К 115-летию Исаака Бабеля канал «Культура» показал документальный фильм «Исаак Бабель. Чужой среди своих». Фильм этот был снят ещё к юбилею пятилетней давности. Считается, что в биографии Бабеля много тёмных мест. Но, видимо, за пять лет они так и не посветлели, раз не появилось нового фильма, и высказанная в имеющемся мысль, что писатель оказался чужим как в колоритной одесской среде, так в малокалорийной советской действительности довоенного времени, не претерпела изменений.
Одесская тема заняла в фильме больше места, чем тема ЧК и Красной армии. То и дело шли кадры из ленты Г. Юнгвальда-Хилькевича «Искусство жить в Одессе» по мотивам «Одесских рассказов». Но совсем не прозвучало, что чужим Бабель был в Одессе не тогда, когда жил в ней вровень с другими обитателями, а когда приехал по «Одесские рассказы», уже будучи агентом ЧК. Блестящие эти рассказы должны были по логике жизни появиться раньше великой «Конармии», но в любом случае они составили с нею творческое и философское единство, присущее только литературе самого высокого уровня.
Король одесской Молдаванки Беня Крик при всём своём пижонском антураже – шоколадный пиджак, кремовые штаны, малиновые штиблеты, острый ум и изысканная речь – не более чем уголовный преступник и главарь убийц. К антуражу тяготеют и казаки – конноармейцы, любящие красные штаны и склонные убивать с шуткой-прибауткой на ухмыляющихся устах. Неслучайно прототип Бени – Мишка Япончик – командовал одно время в Красной армии полком имени товарища Ленина и со смаком резал деникинцев, тоже, правда, не ангелов. Он пришёл к этому на опыте мести молдавановскому богачу за непослушание – безжалостно резал его коров, и «тёлки скользили в материнской крови». Вступая в Первую конную и в ЧК, Бабель обрёк себя на гибель как человек и на славу как писатель. Только будучи членом этих двух организованных группировок, он мог показать их изнутри с ошеломляющей правдивостью и сделал это, как никто. Но, связав себя с одиозными организациями, он стал соучастником совершавшихся преступлений и жертвой последующих внутренних разборок.
И если от будённовских наскоков за «Конармию» Бабель физически не пострадал, имел возможность даже оправдываться в том же «Октябре», то дружба с «кровавым карликом» Николаем Ежовым (разумеется, из творческих соображений) оказалась роковой. В обвинительном заключении Бабель ни словом не осуждался как литератор (из-за чего и пропали изъятые у него рукописи, не подшитые к делу), а так же огульно, как и Ежов, в подготовке террористических актов и двойном шпионаже.
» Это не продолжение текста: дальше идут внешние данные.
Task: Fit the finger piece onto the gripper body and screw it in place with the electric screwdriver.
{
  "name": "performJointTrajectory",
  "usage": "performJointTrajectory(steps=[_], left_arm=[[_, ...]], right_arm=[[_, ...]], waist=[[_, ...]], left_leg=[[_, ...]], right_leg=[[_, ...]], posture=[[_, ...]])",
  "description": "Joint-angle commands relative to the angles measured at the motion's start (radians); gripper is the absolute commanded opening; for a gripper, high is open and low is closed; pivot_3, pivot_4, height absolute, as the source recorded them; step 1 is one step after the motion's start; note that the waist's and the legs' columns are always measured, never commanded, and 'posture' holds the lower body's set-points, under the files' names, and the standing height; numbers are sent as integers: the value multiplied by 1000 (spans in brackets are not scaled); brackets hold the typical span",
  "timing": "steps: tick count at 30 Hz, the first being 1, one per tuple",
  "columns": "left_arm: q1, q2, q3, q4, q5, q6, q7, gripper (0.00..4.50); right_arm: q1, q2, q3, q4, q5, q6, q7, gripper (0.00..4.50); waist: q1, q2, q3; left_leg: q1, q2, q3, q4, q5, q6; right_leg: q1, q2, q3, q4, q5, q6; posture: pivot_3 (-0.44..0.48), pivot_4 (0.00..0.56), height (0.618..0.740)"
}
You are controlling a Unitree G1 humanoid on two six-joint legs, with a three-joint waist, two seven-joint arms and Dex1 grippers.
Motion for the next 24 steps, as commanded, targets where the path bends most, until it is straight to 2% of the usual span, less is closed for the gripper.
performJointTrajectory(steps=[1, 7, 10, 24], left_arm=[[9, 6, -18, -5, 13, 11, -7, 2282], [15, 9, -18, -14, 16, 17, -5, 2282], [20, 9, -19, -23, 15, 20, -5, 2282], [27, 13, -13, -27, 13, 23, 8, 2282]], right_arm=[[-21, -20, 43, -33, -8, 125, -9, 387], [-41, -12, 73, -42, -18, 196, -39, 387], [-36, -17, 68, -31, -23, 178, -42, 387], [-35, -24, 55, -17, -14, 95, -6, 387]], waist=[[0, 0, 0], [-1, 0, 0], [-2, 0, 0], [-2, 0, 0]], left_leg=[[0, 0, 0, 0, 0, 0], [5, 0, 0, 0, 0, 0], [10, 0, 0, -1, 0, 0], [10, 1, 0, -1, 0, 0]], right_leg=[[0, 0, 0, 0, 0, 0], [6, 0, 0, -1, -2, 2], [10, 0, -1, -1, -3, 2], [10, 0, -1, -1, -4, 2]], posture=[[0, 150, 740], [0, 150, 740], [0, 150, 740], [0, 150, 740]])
С волками приходилось не только по-волчьи выть, но и демонстрировать деловые волчьи повадки. В рассказе «Мой первый гусь» бабелевский герой и псевдоним Лютов (не Добров) толкает в грудь несчастную старуху и рубит гуся, чтобы понравиться не принимающим его, очкарика, казакам, стать для них своим. И вот он уже читает им Ленина, а ночью спит с ними, переплетясь ногами, он свой, и что им до того, что сердце его, «обагрённое убийством, скрипело и текло». Это уже его личное дело.
Он сочувствует зверски убиваемым польским пленным (да и поляки не были добрее к казакам – Гражданская война не знает правил), а душа его обуреваема ужасом – как страшен путь к будущей свободе! «Мы ждали вас как освободителей, – слышит он, – а пришёл тот же грабёж и погром». Но зато этого никто так искусно и честно не показал в советской литературе, как он, и казаки у него таковы, какие они есть – «барахольство, удальство, профессионализм, революционность, звериная жестокость». И вот уже Горький говорит, что Бабель украсил их изнутри, «украсил их даже лучше и правдивее, чем Гоголь запорожцев». А Лютов: «Я изнемог и, согбенный под могильной короной, пошёл вперёд, вымаливая у судьбы простейшее из умений – уменье убить человека». Ну это уже бабизм, как говаривал Семён Будённый, обыгрывая ненавистную фамилию «чужого среди своих», осмелившегося показать Конную не так, как хотелось бы.
Да, он оказался чужим. Конармейский его герой Апанасенко, легко и привычно произносящий: «резать сестру», «резать поляков», – дослужился в Отечественную до генерала армии, памятник ему поставлен. А прах Бабеля улетучился из крематория Донского кладбища. Зато трудолюбивый чекистский палач, может, и его казнивший, Пётр Магго покоится на Новодевичьем, неподалёку от Чехова и Гоголя.
Выбрав себе тернистый путь к литературной славе и оказавшись чужим среди своих, Бабель был обречён. Он знал, что такое облава, и ждал её.